What you are asked to do = There is one span to output from the data below: the lines starting at the line with "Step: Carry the" and ending at the line with "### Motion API". Output it exactly, ends included, nothing more.
···
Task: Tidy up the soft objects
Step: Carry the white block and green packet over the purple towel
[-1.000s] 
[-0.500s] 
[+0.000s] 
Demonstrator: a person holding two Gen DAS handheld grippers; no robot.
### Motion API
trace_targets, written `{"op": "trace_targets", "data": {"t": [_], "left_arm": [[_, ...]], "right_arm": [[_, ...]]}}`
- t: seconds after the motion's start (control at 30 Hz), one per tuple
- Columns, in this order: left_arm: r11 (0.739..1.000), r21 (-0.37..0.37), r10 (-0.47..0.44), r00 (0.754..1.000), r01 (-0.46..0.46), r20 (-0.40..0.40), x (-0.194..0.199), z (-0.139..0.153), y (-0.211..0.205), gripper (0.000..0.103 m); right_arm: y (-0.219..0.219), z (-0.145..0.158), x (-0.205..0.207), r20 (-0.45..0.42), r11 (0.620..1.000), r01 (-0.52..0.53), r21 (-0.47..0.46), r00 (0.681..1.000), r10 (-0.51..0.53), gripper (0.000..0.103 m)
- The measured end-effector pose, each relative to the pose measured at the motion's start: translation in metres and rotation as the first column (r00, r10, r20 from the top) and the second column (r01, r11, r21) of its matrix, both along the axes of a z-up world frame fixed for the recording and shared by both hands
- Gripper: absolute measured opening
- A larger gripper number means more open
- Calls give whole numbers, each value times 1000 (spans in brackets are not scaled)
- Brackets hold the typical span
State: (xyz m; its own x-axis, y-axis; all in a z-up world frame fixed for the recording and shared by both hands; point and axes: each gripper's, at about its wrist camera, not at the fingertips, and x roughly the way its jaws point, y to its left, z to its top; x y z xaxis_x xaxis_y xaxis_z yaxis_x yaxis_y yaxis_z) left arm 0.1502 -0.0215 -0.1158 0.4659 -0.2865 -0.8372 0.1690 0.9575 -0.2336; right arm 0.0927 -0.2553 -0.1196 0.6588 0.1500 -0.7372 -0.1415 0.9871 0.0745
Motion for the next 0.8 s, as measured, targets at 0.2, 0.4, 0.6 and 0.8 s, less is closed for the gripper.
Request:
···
Reply to the exercise =
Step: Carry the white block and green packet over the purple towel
[-1.000s] 
[-0.500s] 
[+0.000s] 
Demonstrator: a person holding two Gen DAS handheld grippers; no robot.
### Motion API

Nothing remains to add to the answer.